Starting from the line that holds "Exercise. Mark the black", print every line through the end of the records, first and last included.

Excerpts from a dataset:
━━━━
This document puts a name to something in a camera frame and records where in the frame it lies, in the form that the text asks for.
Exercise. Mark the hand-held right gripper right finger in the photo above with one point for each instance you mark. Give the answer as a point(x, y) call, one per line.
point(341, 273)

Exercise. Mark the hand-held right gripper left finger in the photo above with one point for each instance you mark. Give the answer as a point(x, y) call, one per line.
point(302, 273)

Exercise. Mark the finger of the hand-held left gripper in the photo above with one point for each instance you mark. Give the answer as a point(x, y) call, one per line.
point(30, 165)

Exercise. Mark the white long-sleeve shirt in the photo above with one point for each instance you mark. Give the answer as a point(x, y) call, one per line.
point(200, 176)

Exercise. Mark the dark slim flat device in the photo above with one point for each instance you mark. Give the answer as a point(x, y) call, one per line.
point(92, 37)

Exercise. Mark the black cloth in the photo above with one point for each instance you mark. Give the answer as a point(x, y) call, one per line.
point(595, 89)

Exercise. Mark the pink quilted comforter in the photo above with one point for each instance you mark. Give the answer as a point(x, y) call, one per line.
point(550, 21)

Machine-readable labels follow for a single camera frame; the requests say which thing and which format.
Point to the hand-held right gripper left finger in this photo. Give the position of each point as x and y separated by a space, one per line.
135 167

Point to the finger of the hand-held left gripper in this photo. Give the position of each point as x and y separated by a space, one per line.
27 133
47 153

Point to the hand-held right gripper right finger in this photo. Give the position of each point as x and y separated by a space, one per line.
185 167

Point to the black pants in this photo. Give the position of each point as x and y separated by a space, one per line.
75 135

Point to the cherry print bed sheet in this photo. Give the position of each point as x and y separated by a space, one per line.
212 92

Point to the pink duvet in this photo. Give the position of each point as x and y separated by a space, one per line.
━━━━
EXERCISE OUTPUT -
Exercise. Mark the black cloth in the photo above with one point for each instance you mark. Give the answer as a point(x, y) call, one per line.
point(595, 89)

Exercise. Mark the pink quilted comforter in the photo above with one point for each instance you mark. Give the answer as a point(x, y) call, one per line.
point(550, 21)

Machine-readable labels follow for a single camera frame; the requests say which thing and which format.
Point to the hand-held right gripper left finger in this photo. Give the position of each point as x and y separated by a space, one per line.
135 167

Point to the finger of the hand-held left gripper in this photo. Give the position of each point as x and y separated by a space, one per line.
27 133
47 153

Point to the hand-held right gripper right finger in this photo. Give the position of each point as x and y separated by a space, one per line.
185 167

Point to the black pants in this photo. Give the position of each point as x and y separated by a space, one per line.
75 135

Point to the cherry print bed sheet in this photo. Give the position of each point as x and y separated by a space, one per line.
212 92

Point to the pink duvet in this photo. Give the position of each point as x and y separated by a space, one per line.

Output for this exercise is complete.